Je lui ai parlé de l’hosanna suivi du crucifige. Il m’a répondu qu’il avait eu le cœur plus serré, l’esprit plus inquiet au milieu des hosanna que lorsqu’on avait crié crucifige ; que maintenant il ne s’inquiétait plus de ce qu’on pouvait dire de lui, qu’il était entre les mains de Dieu ».
Dom Guéranger l’entretient ensuite du dossier des Constitutions de Solesmes : le Pape fait des promesses. Après avoir obtenu la bénédiction apostolique pour ses moines et pour la famille Landeau, le Père Abbé prend congé, non sans avoir demandé à Pie IX des nouvelles de son panari à la main gauche : « Il m’a dit qu’il n’en souffrait plus. Je lui ai fait mes compliments pour son courage la veille de Non ; il m’a dit que cela ne l’avait pas trop fatigué. Au reste le bon Pape est d’une santé tellement robuste, que tout annonce qu’il sera de longues années encore à la tête de l’Église. Rentré chez Mgr de Mérode au Vatican, j’ai soupé, et quand Mgr a été couché sur une espèce de lit de camp où il s’est mis de suite à ronfler, j’ai lu tout l’Univers et tout l’Ami de la Religion du mois de décembre, jusqu’à une heure et demie du matin. »
En ces semaines de janvier et février, Dom Guéranger est attelé un travail très important et si secret qu’il ose à peine en parler son Journal : la préparation d’un projet de bulle, de constitution dogmatique pour la définition du dogme de l’Immaculée Conception. Le cardinal Fornari a été chargé de lui transmettre les instructions du Pape à ce sujet. Pour commencer, Pie IX demande à Dom Guéranger de revoir son Mémoire et d’y ajouter plusieurs précisions.
Puis, il l’établit en relation avec le Père Passaglia, un jésuite très au fait de la question, qui devra contrôler le travail. Les Archives de Solesmes conservent les traces de cette collaboration, que Dom Frénaud, lors du Congrès marial de 1954, a présentée dans une belle étude ().
La tâche a certainement captivé Dom Guéranger.
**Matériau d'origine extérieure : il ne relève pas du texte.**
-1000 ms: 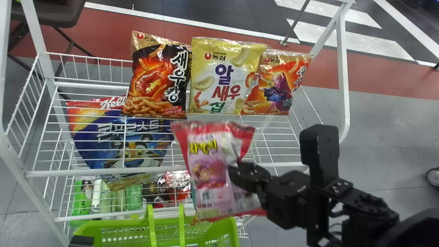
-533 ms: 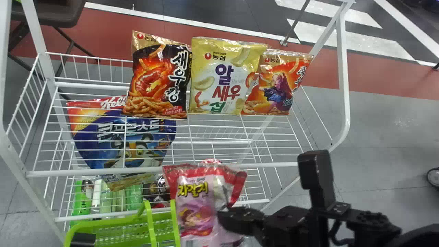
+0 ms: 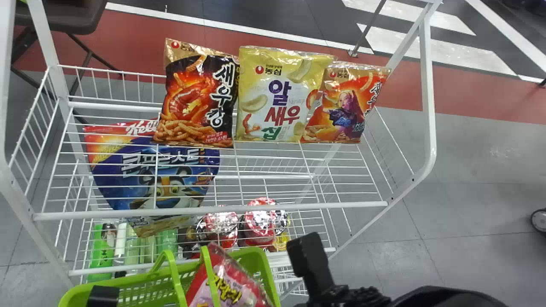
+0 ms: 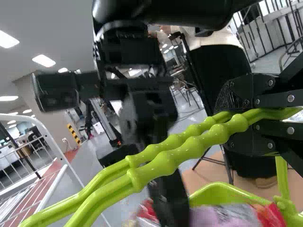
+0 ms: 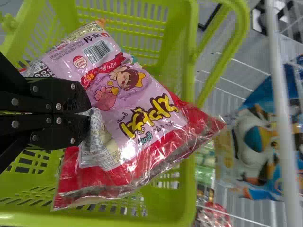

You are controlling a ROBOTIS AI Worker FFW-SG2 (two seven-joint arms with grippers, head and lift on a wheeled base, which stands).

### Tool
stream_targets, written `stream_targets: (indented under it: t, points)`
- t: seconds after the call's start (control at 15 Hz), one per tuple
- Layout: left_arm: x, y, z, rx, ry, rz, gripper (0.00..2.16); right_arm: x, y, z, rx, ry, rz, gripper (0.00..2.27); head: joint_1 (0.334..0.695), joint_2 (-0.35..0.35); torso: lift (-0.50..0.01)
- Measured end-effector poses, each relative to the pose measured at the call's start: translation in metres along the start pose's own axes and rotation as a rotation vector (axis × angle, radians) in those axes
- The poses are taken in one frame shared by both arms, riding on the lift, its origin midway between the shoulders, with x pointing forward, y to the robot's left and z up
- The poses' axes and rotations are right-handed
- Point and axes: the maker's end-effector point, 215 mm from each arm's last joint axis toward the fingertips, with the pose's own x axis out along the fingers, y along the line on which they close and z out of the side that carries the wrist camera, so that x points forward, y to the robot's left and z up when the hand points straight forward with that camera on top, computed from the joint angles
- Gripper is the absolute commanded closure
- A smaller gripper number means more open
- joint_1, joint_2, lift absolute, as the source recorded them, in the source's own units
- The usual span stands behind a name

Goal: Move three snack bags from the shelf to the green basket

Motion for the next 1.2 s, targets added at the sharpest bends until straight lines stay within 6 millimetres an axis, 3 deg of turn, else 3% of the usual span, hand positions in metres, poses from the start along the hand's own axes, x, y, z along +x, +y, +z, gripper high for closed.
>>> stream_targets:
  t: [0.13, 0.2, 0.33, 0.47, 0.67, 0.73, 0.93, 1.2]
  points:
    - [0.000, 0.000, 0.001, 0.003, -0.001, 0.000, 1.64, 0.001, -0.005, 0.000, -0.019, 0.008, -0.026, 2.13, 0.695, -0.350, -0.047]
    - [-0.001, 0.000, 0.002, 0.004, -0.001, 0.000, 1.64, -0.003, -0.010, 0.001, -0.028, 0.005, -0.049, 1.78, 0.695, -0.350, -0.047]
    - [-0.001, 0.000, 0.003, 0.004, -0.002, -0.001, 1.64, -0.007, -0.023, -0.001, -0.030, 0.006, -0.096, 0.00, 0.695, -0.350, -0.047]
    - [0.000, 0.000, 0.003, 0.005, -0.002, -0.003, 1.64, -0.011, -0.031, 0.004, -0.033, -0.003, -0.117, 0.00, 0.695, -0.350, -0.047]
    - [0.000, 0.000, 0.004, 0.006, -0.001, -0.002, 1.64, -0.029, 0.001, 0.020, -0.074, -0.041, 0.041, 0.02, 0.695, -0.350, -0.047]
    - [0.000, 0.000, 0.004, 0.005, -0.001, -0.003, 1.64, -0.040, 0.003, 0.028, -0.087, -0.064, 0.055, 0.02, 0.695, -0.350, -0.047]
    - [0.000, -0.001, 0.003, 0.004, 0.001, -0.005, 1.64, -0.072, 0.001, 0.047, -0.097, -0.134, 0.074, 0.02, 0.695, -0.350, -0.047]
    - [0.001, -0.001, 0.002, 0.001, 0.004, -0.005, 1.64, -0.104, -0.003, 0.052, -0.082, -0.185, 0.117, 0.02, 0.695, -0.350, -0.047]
Mais alors qu’il pense l’avoir achevée et qu’il fait remettre le projet à Pie IX, à la fin de janvier, il voit soudain tout le plan de son œuvre remis en question. Le Pape, en effet, désire que le même document qui proclamera le dogme marial, condamne aussi, dans une seconde partie, les erreurs modernes. Il s’appuie pour cela sur le fameux verset qui célèbre Marie victorieuse de toutes les hérésies (cunctas haereses sola interemisti). Cette double présentation déplaît à Dom Guéranger, et il le fait savoir au Saint Père. Il va même jusqu’à critiquer en sa présence un article de la Civilta cattolica qui soutient la même manière de voir. A sa grande confusion, il apprend ensuite que cet article a été inspiré par Pie IX ! Finalement, Dom Guéranger s’incline et se remet à sa table.
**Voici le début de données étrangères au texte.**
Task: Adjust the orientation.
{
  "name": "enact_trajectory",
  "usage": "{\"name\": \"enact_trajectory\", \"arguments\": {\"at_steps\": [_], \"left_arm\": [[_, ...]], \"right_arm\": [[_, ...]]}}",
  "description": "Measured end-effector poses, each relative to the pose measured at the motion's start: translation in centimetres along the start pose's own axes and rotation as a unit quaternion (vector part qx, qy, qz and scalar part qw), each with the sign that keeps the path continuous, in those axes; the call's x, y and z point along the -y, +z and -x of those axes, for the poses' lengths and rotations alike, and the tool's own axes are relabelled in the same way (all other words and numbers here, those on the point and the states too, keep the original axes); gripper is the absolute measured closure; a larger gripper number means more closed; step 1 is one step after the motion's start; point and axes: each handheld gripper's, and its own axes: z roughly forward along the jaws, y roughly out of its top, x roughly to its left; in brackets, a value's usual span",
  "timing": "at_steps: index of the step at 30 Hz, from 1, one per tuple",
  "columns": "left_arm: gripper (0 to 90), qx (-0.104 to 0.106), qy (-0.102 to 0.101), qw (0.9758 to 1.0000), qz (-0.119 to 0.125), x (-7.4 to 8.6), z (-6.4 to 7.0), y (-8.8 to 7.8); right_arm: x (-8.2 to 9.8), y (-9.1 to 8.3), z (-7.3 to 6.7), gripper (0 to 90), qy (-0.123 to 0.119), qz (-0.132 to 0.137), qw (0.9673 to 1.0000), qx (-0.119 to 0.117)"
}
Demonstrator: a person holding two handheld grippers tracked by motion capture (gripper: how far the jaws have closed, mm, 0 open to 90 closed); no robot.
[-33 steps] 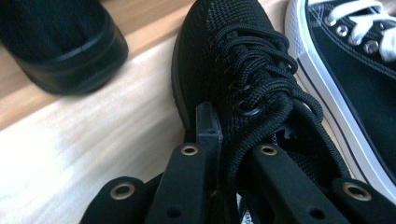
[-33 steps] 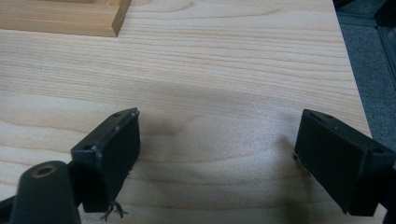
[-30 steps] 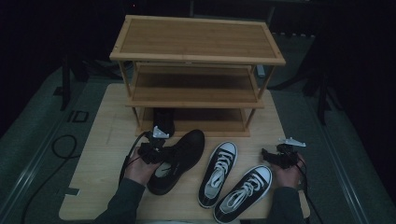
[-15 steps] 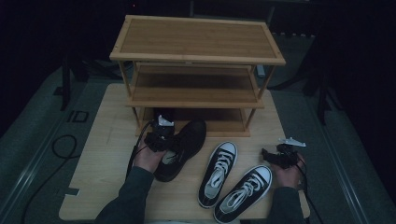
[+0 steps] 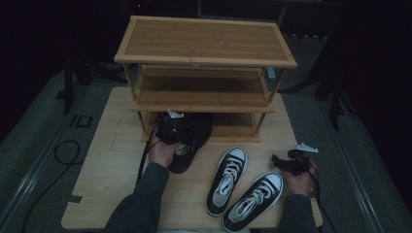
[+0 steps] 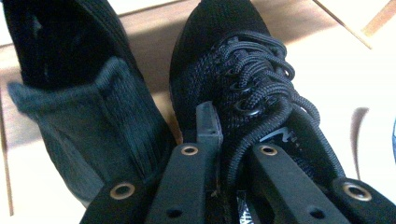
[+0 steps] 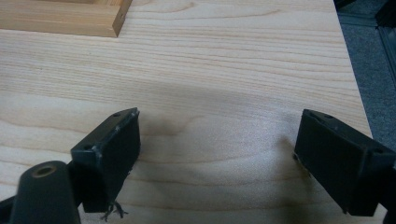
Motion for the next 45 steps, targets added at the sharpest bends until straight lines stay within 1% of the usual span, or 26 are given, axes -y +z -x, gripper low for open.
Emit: {"name": "enact_trajectory", "arguments": {"at_steps": [5, 7, 8, 10, 13, 14, 15, 16, 18, 19, 20, 23, 25, 26, 29, 31, 32, 33, 35, 37, 38, 40, 42, 45], "left_arm": [[87.5, -0.01, -0.029, 0.9995, 0.011, -0.4, -0.4, 0.6], [87.5, -0.01, -0.029, 0.9995, 0.011, -0.4, -0.4, 0.6], [87.3, -0.017, -0.034, 0.9992, 0.015, -0.5, -0.3, 0.9], [87.0, -0.022, -0.037, 0.9989, 0.015, -0.5, -0.2, 1.3], [84.8, -0.025, -0.036, 0.999, 0.013, -0.5, -0.1, 1.5], [79.8, -0.024, -0.031, 0.9991, 0.014, -0.5, -0.1, 1.6], [77.1, -0.024, -0.031, 0.9991, 0.014, -0.5, -0.1, 1.6], [73.5, -0.028, -0.023, 0.9993, 0.009, -0.5, -0.2, 1.5], [67.9, -0.026, -0.022, 0.9994, 0.006, -0.5, -0.3, 1.4], [64.0, -0.004, -0.031, 0.9993, 0.021, -0.4, -0.6, 0.8], [62.1, 0.001, -0.031, 0.9992, 0.025, -0.4, -0.6, 0.4], [60.0, 0.003, -0.014, 0.9995, 0.03, -0.4, -0.4, -0.6], [59.5, 0.003, -0.014, 0.9995, 0.03, -0.4, -0.4, -0.6], [59.3, 0.006, -0.004, 0.9994, 0.033, -0.3, -0.3, -1.5], [59.2, 0.015, 0.006, 0.999, 0.041, 0.1, -0.2, -2.7], [59.3, 0.015, 0.006, 0.999, 0.041, 0.1, -0.2, -2.7], [59.3, 0.031, 0.016, 0.998, 0.052, 0.7, -0.1, -4.5], [59.4, 0.037, 0.015, 0.9976, 0.057, 1.0, -0.1, -5.0], [60.4, 0.059, 0.011, 0.9963, 0.061, 1.4, -0.3, -5.8], [61.3, 0.059, 0.011, 0.9963, 0.061, 1.4, -0.3, -5.8], [63.7, 0.073, 0.014, 0.9951, 0.066, 2.4, -0.5, -6.9], [69.0, 0.066, 0.021, 0.9955, 0.064, 3.0, -0.7, -7.4], [75.4, 0.069, 0.026, 0.9954, 0.06, 3.6, -0.9, -7.7], [84.8, 0.062, 0.033, 0.9962, 0.053, 4.6, -1.0, -7.9]], "right_arm": [[0.0, 0.0, 0.0, 14.1, 0.001, -0.001, 1.0, 0.0], [0.0, 0.0, 0.0, 14.1, 0.001, -0.001, 1.0, 0.0], [0.0, 0.0, 0.0, 14.1, 0.001, 0.0, 1.0, 0.0], [0.0, 0.0, 0.0, 14.1, 0.001, 0.0, 1.0, -0.001], [0.0, 0.0, 0.0, 14.1, 0.001, -0.001, 1.0, 0.0], [0.0, 0.0, 0.0, 14.1, 0.001, 0.0, 1.0, -0.001], [0.0, 0.0, 0.0, 14.1, 0.001, 0.0, 1.0, -0.001], [0.0, 0.0, 0.0, 14.1, 0.001, 0.0, 1.0, -0.001], [0.0, 0.0, 0.0, 14.1, 0.001, 0.0, 1.0, -0.001], [0.0, 0.0, 0.0, 14.1, 0.0, 0.0, 1.0, -0.001], [0.0, 0.0, 0.0, 14.1, 0.001, 0.0, 1.0, -0.001], [0.0, 0.0, 0.0, 14.1, 0.0, 0.0, 1.0, -0.001], [0.0, 0.0, 0.0, 14.1, 0.0, 0.0, 1.0, -0.001], [0.0, 0.0, 0.0, 14.1, 0.0, 0.0, 1.0, -0.001], [0.0, 0.0, 0.0, 14.1, 0.0, 0.0, 1.0, -0.001], [0.0, 0.0, 0.0, 14.1, 0.0, 0.0, 1.0, -0.001], [0.0, 0.0, 0.0, 14.1, 0.0, 0.0, 1.0, -0.001], [0.0, 0.0, 0.0, 14.1, 0.0, 0.0, 1.0, -0.001], [0.0, 0.0, 0.0, 14.1, 0.001, 0.0, 1.0, -0.001], [0.0, 0.0, -0.1, 14.1, 0.002, -0.001, 1.0, -0.001], [0.0, 0.0, 0.0, 14.1, 0.0, 0.0, 1.0, -0.001], [0.0, 0.0, 0.0, 14.1, 0.001, 0.0, 1.0, -0.001], [0.0, 0.0, -0.1, 14.1, 0.001, 0.0, 1.0, -0.001], [0.0, 0.0, -0.1, 14.1, 0.002, 0.0, 1.0, -0.001]]}}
Le dogme de l’Immaculée ne sera proclamé que deux ans et demi plus tard, le 8 décembre 1854. Le projet de Dom Guéranger ne sera pas retenu, mais il n’aura pas été vain : d’abord, Pie IX renoncera à son idée de document à double visée — la condamnation des erreurs modernes attendra dix ans encore ; en second lieu, la rédaction définitive de la bulle Ineffabilis retiendra l’argument liturgique, c’est-à-dire le témoignage de l’universelle et antique croyance au privilège de la Vierge, telle qu’elle s’exprime à travers la liturgie, argument que seul l’Abbé de Solesmes avait mis en lumière.
Outre ses courses fréquentes dans la Rome souterraine, Dom Guéranger trouve à Rome de quoi satisfaire sa curiosité : il nous raconte, par exemple, comment il a participé, le 27 janvier, en présence de Pie IX, à sa première Congrégation générale des Rites :
« Séance imposante. Le Saint Père sur son trône, onze cardinaux, environ 20 consulteurs. Le P. Perrone, simple consulteur, a lu le premier son vote. Il s’agissait de deux miracles du Vénérable Jean Grande, dit Peccator, de l’Ordre de Saint Jean de Dieu. Mon tour est venu ensuite, comme le dernier consulteur nommé. J’ai dit : « S. Pater, pro hac prima vice me abstineo — pour cette première fois, je m’abstiens de parler ». Puis un capucin, un carme, un dominicain, un servite, un cordelier, un augustin etc. Presque tous les votes ont été courts et précis, comme il convient ; quelques-uns longs et assommants : le Saint Père en paraissait très ennuyé. Après deux bonnes heures, tout a été fini, et le Pape ayant agité une sonnette, tous les consulteurs se sont retirés, et les 11 cardinaux ont lu leurs votes devant lui. Cette lecture a duré trois quarts d’heure, durant lesquels du moins j’ai pu être assis. »
Mais mieux vaut encore une fois suivre Dom Guéranger en audience personnelle —le 29 février, à 9 heures du soir. Le Père Abbé commence par les cadeaux : il offre le Spicilège. « Sa Sainteté a demandé si Dom Pitra n’était pas de famille italienne. Elle a loué le genre du travail et la beauté de l’exécution, puis parcouru légèrement la lettre de Dom Pitra. »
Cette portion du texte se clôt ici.